In the news these days is the latest in series of bills which would try to make matters “fair” for everyone who has a credit card. Please understand that I’m not against fairness, per se, but against the government meddling in matters outside of its bailiwick. I see in this bill the hands of people such as Senator Dodd and Senator Representative Frank–who were interested in making everything “fair” for homeowner-wannabes a few years ago, with the current disastrous results.

John at PowerLine has a point:

Historically, it’s been a truism that banks don’t make money on credit card customers who pay off their bills every month. Instead, revenue has been raised disproportionately from the banks’ more feckless customers, in the form of fees, penalties, and–most important, presumably–the high interest rates credit card companies charge on balances. Of course, that is not necessarily unjust, as these same feckless customers cause the most trouble and expense to credit card companies, not to mention the most losses when they can’t pay their bill and default.

South Dakota’s senators are on the unpopular side of this issue, more than likely because of the credit card companies based in this state than because of holding to particular principles.

I think something which tends to get lost is the fact that Congress is dealing with another symptom of a financial problem rather than the root cause: People spending money they don’t have. But then personal responsibility is just that–and not a matter for Congress to handle on my behalf.

5 thoughts on “Credit Cards and Cashing In

  1. I’m with you on this. Though I do think credit card companies have been predatory in going after college students. But the problem is that they are just taking advantage of the bigger problem which is the lack of teaching fiscal responsibility. We’ve changed the way we consume and turned our nation into a nation built upon fostering debt.

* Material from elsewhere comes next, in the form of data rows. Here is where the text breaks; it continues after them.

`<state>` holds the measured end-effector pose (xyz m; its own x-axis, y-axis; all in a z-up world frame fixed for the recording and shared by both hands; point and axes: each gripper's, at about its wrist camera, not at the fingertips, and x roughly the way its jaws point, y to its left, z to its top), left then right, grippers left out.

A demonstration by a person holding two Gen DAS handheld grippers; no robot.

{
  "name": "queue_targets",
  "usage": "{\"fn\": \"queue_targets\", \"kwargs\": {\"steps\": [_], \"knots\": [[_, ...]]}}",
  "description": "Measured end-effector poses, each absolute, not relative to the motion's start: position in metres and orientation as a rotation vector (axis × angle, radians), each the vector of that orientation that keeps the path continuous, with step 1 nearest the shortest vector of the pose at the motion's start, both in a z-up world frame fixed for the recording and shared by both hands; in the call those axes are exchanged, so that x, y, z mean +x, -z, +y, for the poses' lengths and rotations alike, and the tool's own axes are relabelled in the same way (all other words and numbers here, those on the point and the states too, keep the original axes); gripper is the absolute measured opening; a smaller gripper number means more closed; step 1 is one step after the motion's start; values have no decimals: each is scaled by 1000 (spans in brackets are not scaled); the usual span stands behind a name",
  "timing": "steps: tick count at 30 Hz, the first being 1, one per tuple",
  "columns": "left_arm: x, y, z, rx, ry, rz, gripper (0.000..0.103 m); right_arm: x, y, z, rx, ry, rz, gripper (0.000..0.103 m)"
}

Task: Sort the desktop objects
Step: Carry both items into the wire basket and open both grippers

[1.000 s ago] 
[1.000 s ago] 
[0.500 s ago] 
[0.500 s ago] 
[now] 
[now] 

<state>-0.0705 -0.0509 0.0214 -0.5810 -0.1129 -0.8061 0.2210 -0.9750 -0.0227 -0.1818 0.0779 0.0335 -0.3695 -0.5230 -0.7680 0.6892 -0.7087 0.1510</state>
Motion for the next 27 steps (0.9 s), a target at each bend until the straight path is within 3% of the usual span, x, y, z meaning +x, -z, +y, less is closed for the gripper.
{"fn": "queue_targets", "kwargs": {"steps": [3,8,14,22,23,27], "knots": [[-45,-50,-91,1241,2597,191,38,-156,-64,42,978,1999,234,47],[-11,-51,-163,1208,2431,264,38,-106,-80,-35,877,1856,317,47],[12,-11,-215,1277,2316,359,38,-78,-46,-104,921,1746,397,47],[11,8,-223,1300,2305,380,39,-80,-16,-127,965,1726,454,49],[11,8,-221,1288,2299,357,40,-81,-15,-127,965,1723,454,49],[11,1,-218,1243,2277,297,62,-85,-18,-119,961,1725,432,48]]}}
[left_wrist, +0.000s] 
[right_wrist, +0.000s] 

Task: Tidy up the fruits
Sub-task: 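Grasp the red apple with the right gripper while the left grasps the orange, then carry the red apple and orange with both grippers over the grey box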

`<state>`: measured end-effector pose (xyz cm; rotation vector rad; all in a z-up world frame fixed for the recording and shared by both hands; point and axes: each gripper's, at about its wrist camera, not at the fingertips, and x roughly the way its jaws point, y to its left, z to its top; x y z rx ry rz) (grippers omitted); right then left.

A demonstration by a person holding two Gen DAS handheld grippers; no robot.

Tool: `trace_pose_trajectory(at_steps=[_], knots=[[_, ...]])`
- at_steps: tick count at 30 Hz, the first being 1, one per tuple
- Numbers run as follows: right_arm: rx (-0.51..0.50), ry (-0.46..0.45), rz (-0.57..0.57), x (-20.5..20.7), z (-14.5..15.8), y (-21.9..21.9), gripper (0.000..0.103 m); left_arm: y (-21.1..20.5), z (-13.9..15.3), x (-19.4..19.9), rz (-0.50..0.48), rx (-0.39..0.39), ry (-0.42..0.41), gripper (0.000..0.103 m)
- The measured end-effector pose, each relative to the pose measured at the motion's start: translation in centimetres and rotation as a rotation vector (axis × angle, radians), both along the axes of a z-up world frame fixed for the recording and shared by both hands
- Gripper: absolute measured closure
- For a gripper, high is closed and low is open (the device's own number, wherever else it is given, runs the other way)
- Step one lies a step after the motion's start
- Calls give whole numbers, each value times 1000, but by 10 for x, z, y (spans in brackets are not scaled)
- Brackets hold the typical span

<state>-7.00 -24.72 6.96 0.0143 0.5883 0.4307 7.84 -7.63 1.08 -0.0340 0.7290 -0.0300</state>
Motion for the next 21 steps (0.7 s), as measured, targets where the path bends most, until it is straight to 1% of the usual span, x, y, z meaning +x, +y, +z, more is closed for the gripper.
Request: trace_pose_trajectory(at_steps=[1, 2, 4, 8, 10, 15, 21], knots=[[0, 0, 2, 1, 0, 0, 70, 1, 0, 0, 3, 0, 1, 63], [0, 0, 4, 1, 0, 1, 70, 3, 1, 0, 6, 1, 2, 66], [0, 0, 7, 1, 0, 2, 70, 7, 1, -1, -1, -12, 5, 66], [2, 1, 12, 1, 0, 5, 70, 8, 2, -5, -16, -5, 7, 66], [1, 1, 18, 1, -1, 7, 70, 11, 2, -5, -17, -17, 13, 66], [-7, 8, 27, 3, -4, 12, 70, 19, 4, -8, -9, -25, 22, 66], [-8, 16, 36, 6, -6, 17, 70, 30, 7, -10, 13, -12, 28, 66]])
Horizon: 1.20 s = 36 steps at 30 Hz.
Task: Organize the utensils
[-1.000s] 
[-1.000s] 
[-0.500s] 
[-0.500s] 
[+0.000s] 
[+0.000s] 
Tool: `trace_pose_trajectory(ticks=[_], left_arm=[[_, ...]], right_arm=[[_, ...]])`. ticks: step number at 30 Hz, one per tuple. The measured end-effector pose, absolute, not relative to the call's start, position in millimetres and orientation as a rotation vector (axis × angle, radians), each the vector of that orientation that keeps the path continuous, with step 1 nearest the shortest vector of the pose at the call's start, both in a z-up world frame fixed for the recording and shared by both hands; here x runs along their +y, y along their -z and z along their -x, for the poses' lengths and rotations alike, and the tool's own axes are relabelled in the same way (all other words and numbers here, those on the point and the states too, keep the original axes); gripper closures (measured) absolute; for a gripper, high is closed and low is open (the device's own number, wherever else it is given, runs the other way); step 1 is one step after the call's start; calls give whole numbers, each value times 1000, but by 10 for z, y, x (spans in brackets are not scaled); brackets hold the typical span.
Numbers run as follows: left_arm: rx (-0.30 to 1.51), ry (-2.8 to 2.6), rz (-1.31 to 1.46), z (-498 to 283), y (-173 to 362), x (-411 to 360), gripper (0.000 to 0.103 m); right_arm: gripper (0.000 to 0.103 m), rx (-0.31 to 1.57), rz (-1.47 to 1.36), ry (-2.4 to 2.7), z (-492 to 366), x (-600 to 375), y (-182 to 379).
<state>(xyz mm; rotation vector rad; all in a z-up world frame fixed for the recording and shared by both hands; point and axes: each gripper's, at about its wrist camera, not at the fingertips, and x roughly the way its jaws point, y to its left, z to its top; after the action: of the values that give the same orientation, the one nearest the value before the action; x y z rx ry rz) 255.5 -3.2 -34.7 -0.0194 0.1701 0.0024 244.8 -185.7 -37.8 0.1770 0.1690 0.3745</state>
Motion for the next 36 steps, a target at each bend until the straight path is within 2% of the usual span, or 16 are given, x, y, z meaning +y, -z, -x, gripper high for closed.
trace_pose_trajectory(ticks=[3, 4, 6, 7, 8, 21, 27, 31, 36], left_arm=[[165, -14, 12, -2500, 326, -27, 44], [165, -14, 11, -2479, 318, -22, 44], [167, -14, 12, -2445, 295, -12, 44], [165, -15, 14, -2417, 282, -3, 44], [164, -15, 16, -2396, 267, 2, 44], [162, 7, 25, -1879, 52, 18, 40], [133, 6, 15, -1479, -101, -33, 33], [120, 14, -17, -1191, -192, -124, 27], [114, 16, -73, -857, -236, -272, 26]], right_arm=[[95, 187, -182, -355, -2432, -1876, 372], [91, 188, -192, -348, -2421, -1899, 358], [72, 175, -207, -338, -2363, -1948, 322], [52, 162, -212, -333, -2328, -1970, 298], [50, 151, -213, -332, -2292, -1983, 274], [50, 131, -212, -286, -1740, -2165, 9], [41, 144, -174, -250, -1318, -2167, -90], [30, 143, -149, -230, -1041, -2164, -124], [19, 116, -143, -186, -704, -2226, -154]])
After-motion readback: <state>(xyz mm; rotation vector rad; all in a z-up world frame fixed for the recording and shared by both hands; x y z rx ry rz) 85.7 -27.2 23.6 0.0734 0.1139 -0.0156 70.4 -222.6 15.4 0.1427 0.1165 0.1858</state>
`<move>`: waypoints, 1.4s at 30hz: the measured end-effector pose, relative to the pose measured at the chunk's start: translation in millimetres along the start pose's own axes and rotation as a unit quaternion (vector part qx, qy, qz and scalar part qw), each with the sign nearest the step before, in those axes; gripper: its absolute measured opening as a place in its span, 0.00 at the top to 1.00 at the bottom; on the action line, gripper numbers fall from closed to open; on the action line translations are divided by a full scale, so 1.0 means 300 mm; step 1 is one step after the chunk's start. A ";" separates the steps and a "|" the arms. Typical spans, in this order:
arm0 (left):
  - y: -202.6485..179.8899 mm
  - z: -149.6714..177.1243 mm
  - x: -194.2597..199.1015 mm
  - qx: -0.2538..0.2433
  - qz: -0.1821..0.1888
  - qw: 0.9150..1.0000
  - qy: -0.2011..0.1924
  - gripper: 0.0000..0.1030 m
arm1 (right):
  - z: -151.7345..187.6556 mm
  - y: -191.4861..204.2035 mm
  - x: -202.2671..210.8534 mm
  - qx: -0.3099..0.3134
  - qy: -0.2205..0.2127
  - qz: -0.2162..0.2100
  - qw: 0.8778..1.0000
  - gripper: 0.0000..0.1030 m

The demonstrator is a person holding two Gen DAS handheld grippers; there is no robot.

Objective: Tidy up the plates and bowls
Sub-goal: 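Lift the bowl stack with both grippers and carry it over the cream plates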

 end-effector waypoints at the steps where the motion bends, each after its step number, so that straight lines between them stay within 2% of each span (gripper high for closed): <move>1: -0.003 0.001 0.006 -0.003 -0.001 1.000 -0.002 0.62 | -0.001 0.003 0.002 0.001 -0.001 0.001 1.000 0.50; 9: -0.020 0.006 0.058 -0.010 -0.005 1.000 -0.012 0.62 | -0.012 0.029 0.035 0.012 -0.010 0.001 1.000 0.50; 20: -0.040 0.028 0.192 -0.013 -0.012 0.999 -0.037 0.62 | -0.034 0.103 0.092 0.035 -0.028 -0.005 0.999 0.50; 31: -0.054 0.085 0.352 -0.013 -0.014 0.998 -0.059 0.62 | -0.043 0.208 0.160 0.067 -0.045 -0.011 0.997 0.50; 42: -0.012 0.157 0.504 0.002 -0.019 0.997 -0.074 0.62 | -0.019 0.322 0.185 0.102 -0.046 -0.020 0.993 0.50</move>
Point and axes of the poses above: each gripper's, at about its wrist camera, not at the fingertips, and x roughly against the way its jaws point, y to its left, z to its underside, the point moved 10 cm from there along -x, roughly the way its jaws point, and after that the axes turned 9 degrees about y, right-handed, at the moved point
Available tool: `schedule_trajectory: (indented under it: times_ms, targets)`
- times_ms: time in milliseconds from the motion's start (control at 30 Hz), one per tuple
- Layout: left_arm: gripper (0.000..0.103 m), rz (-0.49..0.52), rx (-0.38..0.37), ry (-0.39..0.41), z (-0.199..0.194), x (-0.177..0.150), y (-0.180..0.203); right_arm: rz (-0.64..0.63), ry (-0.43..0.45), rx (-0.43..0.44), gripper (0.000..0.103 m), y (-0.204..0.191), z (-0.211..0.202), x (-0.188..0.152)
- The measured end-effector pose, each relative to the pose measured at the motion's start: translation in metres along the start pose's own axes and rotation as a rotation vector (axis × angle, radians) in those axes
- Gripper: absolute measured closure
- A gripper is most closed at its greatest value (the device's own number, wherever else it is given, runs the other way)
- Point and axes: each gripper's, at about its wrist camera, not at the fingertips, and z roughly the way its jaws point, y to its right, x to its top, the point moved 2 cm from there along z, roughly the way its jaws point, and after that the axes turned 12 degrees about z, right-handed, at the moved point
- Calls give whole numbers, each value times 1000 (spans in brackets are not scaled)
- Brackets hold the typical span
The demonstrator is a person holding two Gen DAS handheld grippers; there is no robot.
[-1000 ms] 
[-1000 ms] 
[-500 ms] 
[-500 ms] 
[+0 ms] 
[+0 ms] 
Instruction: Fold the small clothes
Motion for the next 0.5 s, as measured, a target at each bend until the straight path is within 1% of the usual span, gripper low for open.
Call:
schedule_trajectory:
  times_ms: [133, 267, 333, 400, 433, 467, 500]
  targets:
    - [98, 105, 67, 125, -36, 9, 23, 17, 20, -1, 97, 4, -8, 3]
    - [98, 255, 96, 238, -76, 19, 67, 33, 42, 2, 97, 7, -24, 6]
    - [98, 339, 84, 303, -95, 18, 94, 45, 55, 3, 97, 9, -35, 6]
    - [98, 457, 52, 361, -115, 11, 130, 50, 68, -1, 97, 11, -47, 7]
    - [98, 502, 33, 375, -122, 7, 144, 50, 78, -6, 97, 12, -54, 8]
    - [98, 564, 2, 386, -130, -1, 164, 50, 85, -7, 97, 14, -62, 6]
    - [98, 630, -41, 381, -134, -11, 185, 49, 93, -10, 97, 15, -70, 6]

    If we could get back to a time where people could purchase without the need of credit we’d be in good shape. Though I don’t know if we ever will. Particularly when you have a government bent upon borrowing and creating money out of thin air.

  2. Couldn’t agree with you more: I’m generally terrified when Congressional members start talking about “fairness.” Fairness isnt in their job description.

  3. Hal,

    I would agree that credit card companies are not without blame for some of their practices–but that this is the wrong way to go about fixing it.

    As far as purchasing without the need for credit, we can go there as individuals even if our society stays hooked on easy credit.


    I wonder if we could send them a bunch of rocks which say “Life isn’t fair.” Nah, wouldn’t do any good.

  4. “Fairness” here isn’t the happy utopian liberal vision of giving everyone flowers and candy: it’s imposing regulation on a venal industry that profits from usury and deception. You could argue that it’s our personal responsibility to make sure our auto mechanics don’t lie to us about the parts they put in our cars, and that if we get cheated by a mechanic, it’s our fault for not more closely inspecting the parts. But that seems an abdication of the proper role of government to ensure that commerce takes place according to rules somewhat fairer than the law of the jungle.